Said Halim Paşa imparatorlukların ulus devletlere dönüştüğü sürecin önemli bir mütefekkiri ve siyasi bakımdan aktörüdür. Kendisi bir devlet adamı ve düşünür olarak İslamcılığın İkinci Meşrutiyet dönemindeki entelektüel güzergâhının önemli isimlerindendir. Mehmet Âkif'in ifadesiyle "ümmetin en büyük mütefekkirlerinden" olan Said Halim Paşa, eserlerinde hem İslam hem de Batı toplumlarının tarihî, siyasi ve toplumsal durumuna eşzamanlı olarak bakar. Osmanlı toplumunun olduğu kadar İslam âleminin buhranlarını son derece başarılı, kapsayıcı, bütüncül biçimde resmetmesi, imparatorluktaki yüksek vazifesi ile farklı coğrafyaları çok iyi tanıyıp bunları meczetme yeteneğinden ileri gelir.

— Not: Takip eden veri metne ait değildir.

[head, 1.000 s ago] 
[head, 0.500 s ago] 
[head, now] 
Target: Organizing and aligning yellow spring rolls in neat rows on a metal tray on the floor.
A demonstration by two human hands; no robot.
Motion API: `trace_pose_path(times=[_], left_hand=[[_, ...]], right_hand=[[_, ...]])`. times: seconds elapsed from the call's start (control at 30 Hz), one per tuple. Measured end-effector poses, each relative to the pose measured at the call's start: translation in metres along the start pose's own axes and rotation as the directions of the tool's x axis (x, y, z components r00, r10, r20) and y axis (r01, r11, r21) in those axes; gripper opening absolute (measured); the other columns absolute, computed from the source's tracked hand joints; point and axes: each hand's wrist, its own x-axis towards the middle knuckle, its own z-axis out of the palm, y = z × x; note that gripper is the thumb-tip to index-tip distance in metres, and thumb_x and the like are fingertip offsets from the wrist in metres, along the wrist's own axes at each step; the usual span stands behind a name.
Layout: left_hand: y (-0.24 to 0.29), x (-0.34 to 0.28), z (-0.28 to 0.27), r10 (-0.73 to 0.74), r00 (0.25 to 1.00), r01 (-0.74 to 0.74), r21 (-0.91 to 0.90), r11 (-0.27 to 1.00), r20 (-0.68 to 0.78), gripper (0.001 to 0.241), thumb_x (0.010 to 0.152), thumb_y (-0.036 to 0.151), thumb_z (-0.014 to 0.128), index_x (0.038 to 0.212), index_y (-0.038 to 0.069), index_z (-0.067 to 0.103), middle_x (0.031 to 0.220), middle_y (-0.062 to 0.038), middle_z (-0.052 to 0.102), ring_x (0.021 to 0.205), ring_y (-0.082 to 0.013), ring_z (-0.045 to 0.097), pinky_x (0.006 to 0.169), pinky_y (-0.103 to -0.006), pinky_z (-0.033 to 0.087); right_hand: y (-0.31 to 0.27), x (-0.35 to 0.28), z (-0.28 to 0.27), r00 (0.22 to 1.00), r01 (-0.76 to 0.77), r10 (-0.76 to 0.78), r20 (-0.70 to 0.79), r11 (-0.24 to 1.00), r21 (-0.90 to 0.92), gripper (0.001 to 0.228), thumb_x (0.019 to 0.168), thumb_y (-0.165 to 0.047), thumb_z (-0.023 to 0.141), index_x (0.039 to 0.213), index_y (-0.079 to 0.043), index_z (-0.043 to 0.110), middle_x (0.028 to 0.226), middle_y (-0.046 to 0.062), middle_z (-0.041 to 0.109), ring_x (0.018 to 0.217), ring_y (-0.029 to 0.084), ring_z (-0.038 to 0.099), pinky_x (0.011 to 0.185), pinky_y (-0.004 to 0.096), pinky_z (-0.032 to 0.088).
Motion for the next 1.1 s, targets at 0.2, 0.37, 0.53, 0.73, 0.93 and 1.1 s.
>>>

Said Halim Paşa'nın Buhranlarımız adıyla bir araya getirilen metinlerinde üzerinde önemle durduğu temel problem Batılılaşmadır. Ona göre Batı toplumlarından alınan meşruti sistem ve diğer siyasi kurumlar, kavramlar Osmanlı toplumunun tabiatına aykırıdır. Bu iddialarını Buhranlarımız'ı oluşturan risalelerinde üstün bir kavrayışla ele alıp, sebeplerini, sonuçlarını tüm boyutlarıyla gözler önüne serer. Ayrıca İslam birliği, İslam dünyasının çöküşü, siyasi kurumlar, İslamlaşmanın esasları, taklitçilik, taassup ve yenilenmenin dayanması gereken esaslar üzerinde durur.
Özel bir düşünce tarihi okuması teklif eden Buhranlarımız, İslamcılık düşüncesi bakımından temel başvuru kitabı olmanın ötesinde, Batılılaşma sürecinin eleştirel değerlendirmesiyle ilgilenenlere de kıymetli bir kaynak niteliğinde.